Supreme Court providently exercised its discretion in granting plaintiff's motion to amend the bill of particulars post-filing note of issue to allege a violation of section 3-8.1 (see CPLR 3025 [b]). Defendants demonstrated no prejudice from the amendment, and plaintiff's initial bill of particulars provided notice of the theory of liability that plaintiff sought to add—namely, that defendants' failure to install a guardrail around the fire escape hatchway was a proximate cause of her injuries (see Torres v New York City Tr. Auth., 78 AD3d 419, 419-420 [1st Dept 2010]).
[*2]Supreme Court correctly denied defendants' motion for summary judgment to dismiss plaintiff's claims premised on Multiple Dwelling Law §§ 53 and 232 and the supplementary regulations, 1 RCNY 15-10 (r) (2) and section 3-8.1. Although Multiple Dwelling Law § 53 states that it applies to fire escapes erected after April 18, 1929, and it is undisputed that the subject fire escape was erected in 1907, defendants failed to demonstrate that the supplementary regulations requiring a guardrail around all hatchways on new balconies, and when necessary, on existing balconies, do not apply to the fire escape under an exception to the grandfathering provisions (see Administrative Code of City of NY §§ 27-115, 27-116). The affidavit of defendant Brownstone Professional Services Corp.'s CFO attesting to the operating costs of the building does not conclusively establish that no exception to the grandfathering provisions of the New York City Building Code is applicable to the subject fire escape (see White v New York City Hous. Auth., 139 AD3d 579, 579 [1st Dept 2016]). The CFO never explained why a certain entry showed that $1,200 was paid to a non-party in 2010 for an "Installed New Fire Escape," with a balance of $48,161.88. To the extent defendants' expert asserts that the entry was recorded in error because a new fire escape would have been more expensive, such opinion is speculative (see Santoni v Bertelsmann Prop., Inc., 21 AD3d 712, 714-715 [1st Dept 2005]).
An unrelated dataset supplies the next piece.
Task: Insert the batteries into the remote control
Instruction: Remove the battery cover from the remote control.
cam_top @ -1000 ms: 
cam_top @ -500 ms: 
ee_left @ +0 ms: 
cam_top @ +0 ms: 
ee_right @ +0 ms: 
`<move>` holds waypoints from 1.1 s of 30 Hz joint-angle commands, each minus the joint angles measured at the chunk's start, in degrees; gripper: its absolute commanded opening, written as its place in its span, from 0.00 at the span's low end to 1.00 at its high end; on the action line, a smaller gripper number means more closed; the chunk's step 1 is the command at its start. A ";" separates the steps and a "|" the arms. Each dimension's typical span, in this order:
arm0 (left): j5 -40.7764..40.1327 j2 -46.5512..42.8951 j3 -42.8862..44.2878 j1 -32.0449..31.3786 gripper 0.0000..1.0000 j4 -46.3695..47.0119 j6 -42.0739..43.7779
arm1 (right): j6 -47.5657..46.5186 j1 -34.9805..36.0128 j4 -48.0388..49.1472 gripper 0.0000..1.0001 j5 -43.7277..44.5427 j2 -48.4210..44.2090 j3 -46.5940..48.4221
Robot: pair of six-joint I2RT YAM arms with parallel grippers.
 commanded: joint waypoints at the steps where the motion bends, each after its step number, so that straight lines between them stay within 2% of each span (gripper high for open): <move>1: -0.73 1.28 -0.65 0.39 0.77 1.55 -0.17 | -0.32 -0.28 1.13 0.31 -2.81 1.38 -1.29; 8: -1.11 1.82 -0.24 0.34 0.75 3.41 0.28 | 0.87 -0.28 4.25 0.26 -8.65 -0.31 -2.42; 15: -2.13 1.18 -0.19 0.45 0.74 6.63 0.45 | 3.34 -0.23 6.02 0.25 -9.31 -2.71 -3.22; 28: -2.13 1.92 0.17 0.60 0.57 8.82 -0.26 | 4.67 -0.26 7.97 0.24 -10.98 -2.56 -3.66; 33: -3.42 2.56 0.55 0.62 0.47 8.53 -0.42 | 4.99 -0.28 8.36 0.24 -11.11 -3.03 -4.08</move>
For the same reasons, Supreme Court correctly denied plaintiff's cross-motion for summary judgment regarding defendants' alleged violations of 1 RCNY 15-10 (r) (2) and section 3-8.1, which require that a guardrail be put around hatchways on existing balconies "when necessary." Nothing in the record established as a matter of law that defendants violated these provisions by failing to provide a necessary guardrail, as there was no evidence of prior violations or accidents related to the fire escape (see Tripaldi v Senno, 288 NY 564, 565 [1942]). That the New York City Department of Buildings purportedly gave an advisory opinion after the accident that a guardrail was required around the subject hatchway of the fire escape pursuant to 1 RCNY 15-10 (r) (2) does not require a different result.
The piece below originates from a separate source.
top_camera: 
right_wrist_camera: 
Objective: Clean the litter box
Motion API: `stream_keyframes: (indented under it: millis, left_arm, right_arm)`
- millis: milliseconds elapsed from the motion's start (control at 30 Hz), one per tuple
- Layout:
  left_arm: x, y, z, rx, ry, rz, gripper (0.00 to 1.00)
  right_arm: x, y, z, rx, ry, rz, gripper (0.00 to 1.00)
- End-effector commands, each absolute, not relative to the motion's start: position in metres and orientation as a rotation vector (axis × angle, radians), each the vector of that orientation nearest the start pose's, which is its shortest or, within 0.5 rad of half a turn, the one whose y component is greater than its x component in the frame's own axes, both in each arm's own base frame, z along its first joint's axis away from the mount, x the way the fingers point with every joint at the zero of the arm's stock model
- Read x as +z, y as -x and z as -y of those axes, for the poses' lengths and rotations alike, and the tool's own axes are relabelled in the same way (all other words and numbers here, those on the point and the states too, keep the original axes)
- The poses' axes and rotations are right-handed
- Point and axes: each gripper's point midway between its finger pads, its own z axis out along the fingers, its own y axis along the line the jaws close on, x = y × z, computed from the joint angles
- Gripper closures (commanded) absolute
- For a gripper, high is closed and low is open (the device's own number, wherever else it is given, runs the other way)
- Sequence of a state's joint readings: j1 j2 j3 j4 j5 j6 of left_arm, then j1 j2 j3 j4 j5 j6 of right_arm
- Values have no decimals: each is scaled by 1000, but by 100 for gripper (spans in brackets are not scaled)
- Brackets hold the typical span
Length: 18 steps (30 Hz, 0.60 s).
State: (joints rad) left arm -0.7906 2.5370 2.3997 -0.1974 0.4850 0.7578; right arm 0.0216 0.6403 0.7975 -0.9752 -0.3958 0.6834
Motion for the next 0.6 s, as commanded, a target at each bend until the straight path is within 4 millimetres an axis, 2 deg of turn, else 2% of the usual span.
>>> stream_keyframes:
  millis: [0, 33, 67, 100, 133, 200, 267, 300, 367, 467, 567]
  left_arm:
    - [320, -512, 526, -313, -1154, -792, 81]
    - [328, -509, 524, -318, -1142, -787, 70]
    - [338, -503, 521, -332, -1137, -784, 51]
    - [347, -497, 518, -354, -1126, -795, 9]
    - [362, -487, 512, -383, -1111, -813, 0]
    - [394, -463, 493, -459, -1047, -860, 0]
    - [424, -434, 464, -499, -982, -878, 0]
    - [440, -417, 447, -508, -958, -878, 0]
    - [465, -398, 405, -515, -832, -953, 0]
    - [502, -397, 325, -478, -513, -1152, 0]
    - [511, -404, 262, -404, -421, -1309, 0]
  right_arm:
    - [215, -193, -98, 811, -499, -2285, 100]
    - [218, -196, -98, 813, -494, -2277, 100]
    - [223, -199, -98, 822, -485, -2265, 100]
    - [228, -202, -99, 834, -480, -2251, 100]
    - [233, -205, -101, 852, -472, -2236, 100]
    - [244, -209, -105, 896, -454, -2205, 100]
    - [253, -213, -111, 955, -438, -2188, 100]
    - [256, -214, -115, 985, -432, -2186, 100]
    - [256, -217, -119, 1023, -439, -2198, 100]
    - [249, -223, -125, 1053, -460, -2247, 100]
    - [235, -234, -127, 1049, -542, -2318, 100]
Supreme Court properly denied summary judgment on the issue of plaintiff's comparative negligence. Whether plaintiff was comparatively negligent in walking onto an unilluminated fire escape, which she was using for the first time when there was no emergency, should be submitted to the jury as a fact issue (see Matos v Azure Holdings II, L.P., 181 AD3d 406, 407 [1st Dept 2020]).
[*3]Furthermore, plaintiff's argument that she is entitled to summary judgment on her common-law negligence claim is improperly raised for the first time on appeal, and we decline to review it (see Leitner v 304 Assoc., LLC, 129 AD3d 415, 416 [1st Dept 2015]; Wechsler v Wechsler, 58 AD3d 62, 79-80 [1st Dept 2008], appeal dismissed 12 NY3d 883 [2009]). Concur—Kennedy, J.P., Gesmer, Mendez, Pitt-Burke, Rosado, JJ.